Here we report the exchange rates (k e x) of imino protons of d[ 5′p(T 1G 2T 3T 4T 5G 6G 7C 8) 3′]:d[ 3∼'(A 15C 14A 13A 12A 11C 10C 9)p 5′ ] (duplex I) with water at different pH and temperature to give the life-times ( τ o ) of the closed state of the base-pairs. The τ o of the closed state of the base-pairs is uniform (E a ≈ 25 ± 5 kcal/mol) in the duplex I, and varies between 0.2 – 4 ms. A plot of the natural log of various exchange rates of the imino protons of the base-pair of the duplex I within the pH range of 6.1 to 8.6 as a function of the inverse of temperature gave the activation energy (E a) of the exchange process of imino protons with the bound water (hydration).
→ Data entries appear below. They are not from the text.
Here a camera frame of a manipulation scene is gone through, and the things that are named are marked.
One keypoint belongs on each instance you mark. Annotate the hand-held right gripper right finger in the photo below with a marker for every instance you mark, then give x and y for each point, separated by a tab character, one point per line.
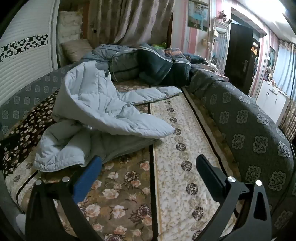
209	177

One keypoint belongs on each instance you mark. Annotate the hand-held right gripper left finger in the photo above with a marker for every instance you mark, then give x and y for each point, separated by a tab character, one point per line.
88	177

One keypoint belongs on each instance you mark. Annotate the light blue down jacket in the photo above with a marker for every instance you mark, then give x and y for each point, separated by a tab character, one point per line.
104	104

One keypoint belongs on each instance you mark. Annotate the beige floral bed mat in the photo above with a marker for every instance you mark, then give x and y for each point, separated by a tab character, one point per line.
175	143

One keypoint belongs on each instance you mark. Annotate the dark brown floral blanket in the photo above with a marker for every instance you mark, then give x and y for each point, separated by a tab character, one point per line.
27	125

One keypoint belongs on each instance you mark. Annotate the white cabinet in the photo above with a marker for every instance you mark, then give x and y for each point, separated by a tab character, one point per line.
270	99

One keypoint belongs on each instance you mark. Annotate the grey pillow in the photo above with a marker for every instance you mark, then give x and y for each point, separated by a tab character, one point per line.
104	60

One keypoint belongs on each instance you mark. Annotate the dark blue clothing pile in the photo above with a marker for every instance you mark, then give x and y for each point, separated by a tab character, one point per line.
159	63

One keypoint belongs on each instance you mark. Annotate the white patterned wardrobe door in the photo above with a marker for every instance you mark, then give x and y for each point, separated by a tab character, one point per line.
27	64

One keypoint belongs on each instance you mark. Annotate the beige pillow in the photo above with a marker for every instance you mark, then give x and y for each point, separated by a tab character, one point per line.
76	49

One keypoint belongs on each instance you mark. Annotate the dark wooden door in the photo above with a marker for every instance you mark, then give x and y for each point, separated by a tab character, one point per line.
238	51

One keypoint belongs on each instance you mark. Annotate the white ornate framed mirror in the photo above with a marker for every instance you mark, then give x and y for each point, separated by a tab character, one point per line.
221	44

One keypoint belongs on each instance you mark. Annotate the blue striped curtain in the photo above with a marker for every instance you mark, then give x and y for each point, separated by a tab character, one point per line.
285	60

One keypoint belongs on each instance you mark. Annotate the green cloth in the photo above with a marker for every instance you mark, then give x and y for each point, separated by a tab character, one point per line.
160	45

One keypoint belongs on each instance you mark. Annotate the white lace pillow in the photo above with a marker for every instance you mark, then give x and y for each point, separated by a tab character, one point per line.
69	25

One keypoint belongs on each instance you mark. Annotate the beige patterned curtain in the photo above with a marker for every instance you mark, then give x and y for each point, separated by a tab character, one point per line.
134	20

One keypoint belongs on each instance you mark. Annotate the small wall picture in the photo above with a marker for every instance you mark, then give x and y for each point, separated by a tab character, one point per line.
271	58

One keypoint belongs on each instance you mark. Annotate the wall poster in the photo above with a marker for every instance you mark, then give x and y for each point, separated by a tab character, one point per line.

It has been found that although τ o are in the same range but the E a of the exchange processes of the open state of imino protons with the bound water are very different, and they are strongly dependent upon the location of the nucleotide residues along the DNA duplex: 22.3±3.3 kcal/mol for the core base-pair T 4-A 12, 16.2±2.4 kcal/mol for the base-pair T 5-A 11, 10.5±1.6 kcal/mol for the base-pair T 3-A 13. 12.3±1.8 kcal/mol for the base-pair G 6-C 10 and 2.4±0.4 kcal/mol for the base-pair G 2-C 14. The comparison of the activation energies of the exchange process of imino protons and water with that of the water abundance in the first spine of hydration between fully-matched duplex I and the analogous G 7-A 9 mismatched duplex II, (d[ 5′p(T 1G 2T 3T 4T 5G 6G 7C 8) 3′]: d[ 3′(A 15C 14A 13A 12A 11C 10A 9)p 5′], determined by a combination of NOESY and ROESY experiments, suggests for the first time that the relative exchange of imino protons of the base-pairs in the DNA duplex is more rapid when there is an abundance of water at the first spine of hydration. This result also showed unambiguously that the core of the DNA is by and large devoid of water and the energy penalty of water entering the core is very high. This is consistent with our earlier work which showed that as the water activity in the minor and major groove of DNA increases, the T m decreases (ref. 1), suggesting the water poisoning as the principal factor for base-pair mismatch, frame-shift and mutation in our DNA replication machinery.